▶ Exercise: Below is a listing. Quote from it, exactly, the lines from the one containing "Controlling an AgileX" down to the one containing "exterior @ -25", both ends included, and nothing else.

▶ Material for the task:
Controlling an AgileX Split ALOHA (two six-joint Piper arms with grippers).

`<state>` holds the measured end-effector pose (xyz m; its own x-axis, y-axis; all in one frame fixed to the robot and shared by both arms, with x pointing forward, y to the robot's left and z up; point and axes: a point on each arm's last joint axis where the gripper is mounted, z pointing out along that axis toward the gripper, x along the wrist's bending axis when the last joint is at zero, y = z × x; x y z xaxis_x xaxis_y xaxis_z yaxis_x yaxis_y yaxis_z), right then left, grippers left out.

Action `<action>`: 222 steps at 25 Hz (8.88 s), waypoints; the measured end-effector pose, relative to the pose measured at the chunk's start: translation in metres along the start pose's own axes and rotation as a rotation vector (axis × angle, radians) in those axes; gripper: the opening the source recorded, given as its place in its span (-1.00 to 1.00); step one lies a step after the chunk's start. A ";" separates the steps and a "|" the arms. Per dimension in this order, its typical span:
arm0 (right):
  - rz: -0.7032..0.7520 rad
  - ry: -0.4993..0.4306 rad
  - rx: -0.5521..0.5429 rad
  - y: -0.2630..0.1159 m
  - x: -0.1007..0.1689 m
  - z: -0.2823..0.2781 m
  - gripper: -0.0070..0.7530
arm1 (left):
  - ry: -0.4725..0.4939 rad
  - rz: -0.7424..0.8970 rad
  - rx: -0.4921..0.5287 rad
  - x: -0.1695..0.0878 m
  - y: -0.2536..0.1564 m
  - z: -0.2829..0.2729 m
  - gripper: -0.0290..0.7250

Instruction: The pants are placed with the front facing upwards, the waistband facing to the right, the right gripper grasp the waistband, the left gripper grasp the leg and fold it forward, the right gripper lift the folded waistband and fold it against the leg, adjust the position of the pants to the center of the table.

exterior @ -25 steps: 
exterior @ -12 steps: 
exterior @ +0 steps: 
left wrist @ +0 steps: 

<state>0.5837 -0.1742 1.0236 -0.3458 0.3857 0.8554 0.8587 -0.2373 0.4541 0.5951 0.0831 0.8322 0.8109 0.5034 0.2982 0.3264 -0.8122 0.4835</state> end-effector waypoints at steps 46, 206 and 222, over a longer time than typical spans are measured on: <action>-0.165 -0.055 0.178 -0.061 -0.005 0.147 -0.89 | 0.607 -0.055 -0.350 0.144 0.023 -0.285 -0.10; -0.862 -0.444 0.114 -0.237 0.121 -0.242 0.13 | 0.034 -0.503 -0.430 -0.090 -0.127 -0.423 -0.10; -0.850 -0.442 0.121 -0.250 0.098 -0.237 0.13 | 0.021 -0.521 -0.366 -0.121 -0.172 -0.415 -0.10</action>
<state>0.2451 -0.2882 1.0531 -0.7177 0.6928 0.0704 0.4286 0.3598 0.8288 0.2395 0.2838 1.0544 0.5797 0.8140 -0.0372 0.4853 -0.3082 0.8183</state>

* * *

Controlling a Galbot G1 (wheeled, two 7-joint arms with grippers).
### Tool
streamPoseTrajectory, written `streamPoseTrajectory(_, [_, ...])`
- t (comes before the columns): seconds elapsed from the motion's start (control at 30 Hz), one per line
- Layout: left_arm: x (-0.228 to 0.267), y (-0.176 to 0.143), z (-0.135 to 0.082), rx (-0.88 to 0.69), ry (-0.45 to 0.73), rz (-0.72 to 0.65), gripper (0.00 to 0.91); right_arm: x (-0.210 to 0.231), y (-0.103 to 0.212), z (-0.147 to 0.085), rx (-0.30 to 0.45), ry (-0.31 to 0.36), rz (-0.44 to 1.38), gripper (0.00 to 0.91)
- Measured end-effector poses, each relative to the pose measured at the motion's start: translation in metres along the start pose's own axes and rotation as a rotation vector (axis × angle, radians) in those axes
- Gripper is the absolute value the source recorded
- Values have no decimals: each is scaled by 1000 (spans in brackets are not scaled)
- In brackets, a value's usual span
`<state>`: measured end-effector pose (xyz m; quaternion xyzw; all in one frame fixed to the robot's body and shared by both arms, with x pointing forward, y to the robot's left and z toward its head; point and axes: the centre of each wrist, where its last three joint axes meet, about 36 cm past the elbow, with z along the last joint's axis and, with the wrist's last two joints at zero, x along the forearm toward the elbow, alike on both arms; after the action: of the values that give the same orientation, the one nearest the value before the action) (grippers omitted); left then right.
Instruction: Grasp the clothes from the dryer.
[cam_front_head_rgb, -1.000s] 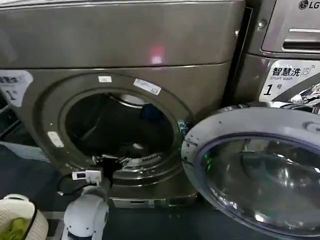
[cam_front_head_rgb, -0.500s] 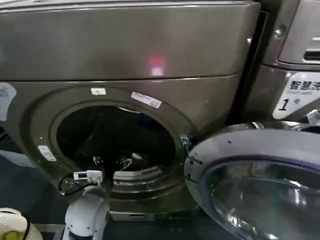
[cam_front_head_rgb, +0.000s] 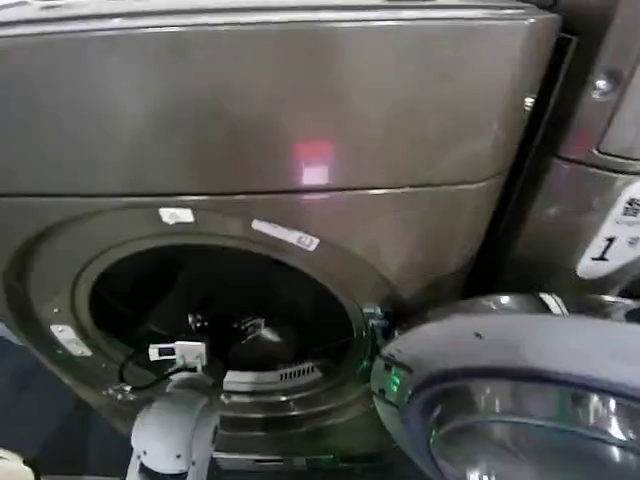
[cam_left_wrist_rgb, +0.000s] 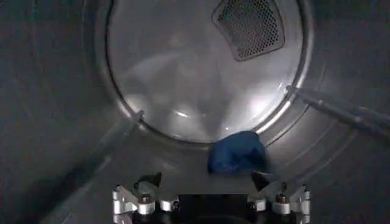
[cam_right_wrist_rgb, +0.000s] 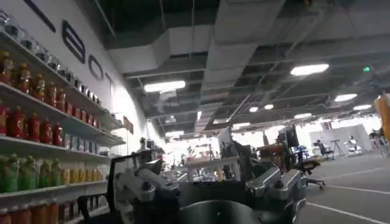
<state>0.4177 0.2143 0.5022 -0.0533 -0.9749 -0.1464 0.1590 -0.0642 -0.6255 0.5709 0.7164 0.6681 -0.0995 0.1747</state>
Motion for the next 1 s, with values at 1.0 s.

▶ Expected answer:
Controlling an AgileX Split ALOHA (two six-joint Piper arms with grippers).

`<state>` holds the measured end-effector pose (xyz m; its own x-axis, y-axis; all in one frame fixed to the robot and shared by both arms, with x pointing forward, y to the robot's left and z up; point and axes: a point on each arm's last joint axis where the gripper is mounted, z pointing out along that axis toward the gripper, x along the wrist's bending axis when the last joint is at zero, y = z × x; x y z xaxis_x xaxis_y xaxis_z yaxis_x yaxis_y yaxis_z), right then left, grippers left out.

Action `<action>`: 222 steps at 25 Hz (8.88 s), waypoints; the measured end-effector pose, relative to the pose measured at the chunk's start: translation in metres along the start pose's own axes and rotation as a rotation vector (axis × angle, radians) in those axes; gripper: the opening the source recorded, given as its place in its span (-1.00 to 1.00); step one lies a step after the chunk's start. A ";" separates the steps and a "|" the arms. Per dimension in this order, its typical span:
arm0 (right):
  - rz: -0.7032..0.7520 rad
  - ry: -0.4993..0.4306 rad
  - rx: -0.5521..0.5429 rad
  - y: -0.2630..0.1159 m
  - x: -0.1007..0.1689 m
  - z: -0.2823..0.2781 m
  - gripper: -0.0070..0.7530
arm1 (left):
  - ry: -0.4725..0.4939 rad
  - rz: -0.7424..0.8970 rad
  - rx: -0.4921..0.5287 rad
  - x: -0.1695..0.0878 m
  - y: -0.2536..0.1564 m
  - z: -0.2829..0.2729 m
  - gripper: -0.0290..0.7250

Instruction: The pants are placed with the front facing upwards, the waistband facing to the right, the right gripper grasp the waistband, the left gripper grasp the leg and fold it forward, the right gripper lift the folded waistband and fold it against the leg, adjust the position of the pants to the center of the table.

exterior @ -25 steps: 

What the exercise required has been answered in full.